# A Morse Function with Minimum Number of Critical Points

Let $$M$$ be a closed manifold. If $$f$$ is a Morse function on $$M$$, then by Morse inequalities we know that $$f$$ must have at least $$\sum_i\beta_i(M;\mathbb{Z}_2)$$ critical points. When is it possible to find such a function with exactly this number of critical points? If one can find such a function, then the boundary maps in the Morse complex must be zero. Does there exist any sort of topological property that can prevent from boundary maps being zero?

For instance, on a closed surface, this is possible since if we take a Morse function with only one max point and one min point, then the boundary maps in the Morse complex must be zero and we have $$\beta_1(M;\mathbb{Z}_2)$$ critical points of index $$1$$, one with zero index and one with index $$2$$.

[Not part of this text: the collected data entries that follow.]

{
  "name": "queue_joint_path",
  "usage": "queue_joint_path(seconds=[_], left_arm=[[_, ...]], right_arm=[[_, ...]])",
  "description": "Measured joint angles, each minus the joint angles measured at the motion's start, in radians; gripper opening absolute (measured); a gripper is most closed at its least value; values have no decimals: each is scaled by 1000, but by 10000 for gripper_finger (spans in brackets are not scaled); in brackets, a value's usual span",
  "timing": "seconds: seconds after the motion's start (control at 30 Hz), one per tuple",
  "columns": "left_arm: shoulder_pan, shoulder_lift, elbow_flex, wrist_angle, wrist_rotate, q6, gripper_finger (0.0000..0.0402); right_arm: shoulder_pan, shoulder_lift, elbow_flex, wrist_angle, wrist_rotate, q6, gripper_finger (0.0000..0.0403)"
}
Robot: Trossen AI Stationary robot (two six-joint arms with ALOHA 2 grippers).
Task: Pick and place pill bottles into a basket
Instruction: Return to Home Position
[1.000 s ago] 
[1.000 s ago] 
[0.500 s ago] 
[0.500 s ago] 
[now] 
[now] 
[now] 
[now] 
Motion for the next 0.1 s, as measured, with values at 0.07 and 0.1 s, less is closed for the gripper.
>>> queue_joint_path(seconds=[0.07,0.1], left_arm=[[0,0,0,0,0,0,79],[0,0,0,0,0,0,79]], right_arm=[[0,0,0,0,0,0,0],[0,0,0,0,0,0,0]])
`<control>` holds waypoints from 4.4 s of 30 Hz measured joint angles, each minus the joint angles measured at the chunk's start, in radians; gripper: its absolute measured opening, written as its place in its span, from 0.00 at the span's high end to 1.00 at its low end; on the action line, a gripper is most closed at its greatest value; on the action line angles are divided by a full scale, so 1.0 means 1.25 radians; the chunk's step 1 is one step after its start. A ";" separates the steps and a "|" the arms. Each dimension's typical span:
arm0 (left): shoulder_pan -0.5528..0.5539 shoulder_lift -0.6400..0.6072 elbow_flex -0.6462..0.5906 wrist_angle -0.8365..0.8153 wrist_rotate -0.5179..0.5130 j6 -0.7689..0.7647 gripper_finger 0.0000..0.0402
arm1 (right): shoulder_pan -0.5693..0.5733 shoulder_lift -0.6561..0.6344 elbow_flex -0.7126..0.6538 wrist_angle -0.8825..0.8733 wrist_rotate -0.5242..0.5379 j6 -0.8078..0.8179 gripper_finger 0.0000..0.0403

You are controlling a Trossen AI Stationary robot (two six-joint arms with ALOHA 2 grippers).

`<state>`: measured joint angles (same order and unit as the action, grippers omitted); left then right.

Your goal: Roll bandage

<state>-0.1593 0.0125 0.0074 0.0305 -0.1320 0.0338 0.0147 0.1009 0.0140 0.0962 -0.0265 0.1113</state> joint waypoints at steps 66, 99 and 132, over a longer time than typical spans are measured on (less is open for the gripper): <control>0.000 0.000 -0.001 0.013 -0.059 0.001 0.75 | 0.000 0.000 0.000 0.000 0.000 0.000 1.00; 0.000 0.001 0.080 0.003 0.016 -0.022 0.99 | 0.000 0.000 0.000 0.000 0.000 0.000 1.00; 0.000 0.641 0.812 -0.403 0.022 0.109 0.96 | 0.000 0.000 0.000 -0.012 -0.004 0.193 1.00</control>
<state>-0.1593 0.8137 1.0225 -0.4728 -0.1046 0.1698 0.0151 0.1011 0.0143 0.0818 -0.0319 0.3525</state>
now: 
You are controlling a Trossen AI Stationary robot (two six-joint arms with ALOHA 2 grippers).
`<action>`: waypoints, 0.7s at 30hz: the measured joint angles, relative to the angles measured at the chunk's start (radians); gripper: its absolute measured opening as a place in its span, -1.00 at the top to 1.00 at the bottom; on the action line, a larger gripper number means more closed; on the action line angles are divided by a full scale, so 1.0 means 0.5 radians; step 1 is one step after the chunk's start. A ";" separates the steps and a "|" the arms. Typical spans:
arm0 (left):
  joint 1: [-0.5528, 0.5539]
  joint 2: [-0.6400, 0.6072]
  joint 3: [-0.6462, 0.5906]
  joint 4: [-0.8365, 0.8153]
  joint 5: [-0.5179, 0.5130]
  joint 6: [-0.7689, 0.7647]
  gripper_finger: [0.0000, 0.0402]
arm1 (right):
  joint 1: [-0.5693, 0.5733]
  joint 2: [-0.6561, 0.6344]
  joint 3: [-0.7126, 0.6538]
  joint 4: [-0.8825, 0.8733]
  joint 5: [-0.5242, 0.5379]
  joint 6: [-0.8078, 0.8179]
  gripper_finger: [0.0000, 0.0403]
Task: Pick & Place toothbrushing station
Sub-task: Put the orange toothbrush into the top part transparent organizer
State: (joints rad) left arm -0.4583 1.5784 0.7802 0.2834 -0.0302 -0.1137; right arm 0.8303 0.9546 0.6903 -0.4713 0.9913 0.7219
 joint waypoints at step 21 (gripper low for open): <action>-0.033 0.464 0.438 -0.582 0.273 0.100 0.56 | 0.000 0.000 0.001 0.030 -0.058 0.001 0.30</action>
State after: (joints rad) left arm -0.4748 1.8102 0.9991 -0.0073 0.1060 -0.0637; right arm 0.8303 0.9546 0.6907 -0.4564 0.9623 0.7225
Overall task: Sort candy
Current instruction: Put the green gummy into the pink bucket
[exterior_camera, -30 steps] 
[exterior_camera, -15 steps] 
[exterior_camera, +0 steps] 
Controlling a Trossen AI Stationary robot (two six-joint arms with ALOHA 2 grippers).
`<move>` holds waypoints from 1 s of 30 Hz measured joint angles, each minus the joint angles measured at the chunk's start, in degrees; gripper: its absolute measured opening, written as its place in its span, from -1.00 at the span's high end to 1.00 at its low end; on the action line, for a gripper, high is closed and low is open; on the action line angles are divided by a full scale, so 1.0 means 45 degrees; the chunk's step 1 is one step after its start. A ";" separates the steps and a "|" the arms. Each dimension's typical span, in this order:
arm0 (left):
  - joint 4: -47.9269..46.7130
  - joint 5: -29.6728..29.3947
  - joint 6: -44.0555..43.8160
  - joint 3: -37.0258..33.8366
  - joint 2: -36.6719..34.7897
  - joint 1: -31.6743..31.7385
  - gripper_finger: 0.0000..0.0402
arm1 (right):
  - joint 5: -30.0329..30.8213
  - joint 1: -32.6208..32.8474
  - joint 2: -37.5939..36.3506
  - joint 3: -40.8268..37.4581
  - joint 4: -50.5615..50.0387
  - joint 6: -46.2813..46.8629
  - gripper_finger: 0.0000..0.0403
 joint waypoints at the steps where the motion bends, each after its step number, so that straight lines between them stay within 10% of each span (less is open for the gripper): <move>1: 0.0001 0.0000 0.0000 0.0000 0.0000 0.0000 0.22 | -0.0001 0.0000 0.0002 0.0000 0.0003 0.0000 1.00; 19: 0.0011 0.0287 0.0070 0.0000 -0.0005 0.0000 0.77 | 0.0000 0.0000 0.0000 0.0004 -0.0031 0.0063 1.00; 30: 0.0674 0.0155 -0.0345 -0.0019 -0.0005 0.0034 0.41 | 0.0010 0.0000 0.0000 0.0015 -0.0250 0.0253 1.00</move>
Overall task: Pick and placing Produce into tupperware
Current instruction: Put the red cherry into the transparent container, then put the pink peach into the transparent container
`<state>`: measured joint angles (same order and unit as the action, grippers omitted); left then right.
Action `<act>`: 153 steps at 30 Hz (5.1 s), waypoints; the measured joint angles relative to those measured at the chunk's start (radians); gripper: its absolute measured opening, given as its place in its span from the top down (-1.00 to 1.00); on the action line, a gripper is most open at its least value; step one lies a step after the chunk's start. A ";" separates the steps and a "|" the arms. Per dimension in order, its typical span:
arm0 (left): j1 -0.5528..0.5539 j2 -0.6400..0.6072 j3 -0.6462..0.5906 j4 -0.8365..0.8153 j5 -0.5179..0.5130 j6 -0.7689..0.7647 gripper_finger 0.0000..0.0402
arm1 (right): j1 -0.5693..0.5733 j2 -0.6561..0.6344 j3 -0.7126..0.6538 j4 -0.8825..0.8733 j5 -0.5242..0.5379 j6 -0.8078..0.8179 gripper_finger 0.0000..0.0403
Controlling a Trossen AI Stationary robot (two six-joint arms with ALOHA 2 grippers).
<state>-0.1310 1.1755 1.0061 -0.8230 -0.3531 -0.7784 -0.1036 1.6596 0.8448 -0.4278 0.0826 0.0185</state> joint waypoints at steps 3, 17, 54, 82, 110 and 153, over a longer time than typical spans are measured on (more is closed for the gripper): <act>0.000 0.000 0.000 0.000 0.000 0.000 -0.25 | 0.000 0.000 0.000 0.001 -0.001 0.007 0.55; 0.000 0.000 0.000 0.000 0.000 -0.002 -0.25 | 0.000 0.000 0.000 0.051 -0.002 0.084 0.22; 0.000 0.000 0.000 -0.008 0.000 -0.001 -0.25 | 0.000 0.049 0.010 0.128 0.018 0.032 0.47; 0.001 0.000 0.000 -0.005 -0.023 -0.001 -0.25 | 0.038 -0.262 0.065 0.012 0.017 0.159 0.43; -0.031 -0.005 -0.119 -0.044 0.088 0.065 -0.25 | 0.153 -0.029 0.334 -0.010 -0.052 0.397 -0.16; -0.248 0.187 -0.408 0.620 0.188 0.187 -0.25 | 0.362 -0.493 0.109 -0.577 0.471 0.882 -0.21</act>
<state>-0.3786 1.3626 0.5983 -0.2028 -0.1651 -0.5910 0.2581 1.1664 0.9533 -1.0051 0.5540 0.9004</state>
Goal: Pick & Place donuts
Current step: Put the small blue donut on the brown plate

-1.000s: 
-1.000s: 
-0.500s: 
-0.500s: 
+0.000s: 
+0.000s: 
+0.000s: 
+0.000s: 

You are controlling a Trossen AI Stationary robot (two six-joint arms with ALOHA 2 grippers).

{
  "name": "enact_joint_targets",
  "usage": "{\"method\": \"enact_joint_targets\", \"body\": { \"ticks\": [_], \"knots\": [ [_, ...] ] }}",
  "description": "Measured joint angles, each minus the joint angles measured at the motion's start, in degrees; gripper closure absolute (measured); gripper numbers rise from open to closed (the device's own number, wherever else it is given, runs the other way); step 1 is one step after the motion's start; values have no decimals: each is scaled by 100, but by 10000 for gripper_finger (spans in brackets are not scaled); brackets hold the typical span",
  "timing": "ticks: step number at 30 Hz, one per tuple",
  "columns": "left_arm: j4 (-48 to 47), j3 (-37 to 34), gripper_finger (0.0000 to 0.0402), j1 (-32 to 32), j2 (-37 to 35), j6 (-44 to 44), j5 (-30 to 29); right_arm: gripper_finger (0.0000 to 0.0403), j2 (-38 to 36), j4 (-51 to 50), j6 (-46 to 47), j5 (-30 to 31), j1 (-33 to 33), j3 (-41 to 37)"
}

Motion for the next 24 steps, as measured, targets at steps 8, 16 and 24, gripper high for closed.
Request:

Permit me to talk about the Morse complex over $$\mathbb {Z}$$. For $$\mathbb{Z}_2$$ a similar argument works.
Simple examples of manifold which will never have perfect Morse functions can be made as follows: Take a group $$G$$, whose abelianization is trivial. Construct a manifold $$M$$, with fundamental group $$G$$ (This is always possible if $$G$$ is finitely presented group for a manifold $$M$$ of dimension $$4$$). Then $$H_1(M;\mathbb{Z})=G_{\mathrm{ab}}=0$$. A perfect Morse function would not have critical points of index $$1$$. But since $$\pi_1(M)=G$$, this cannot be the case.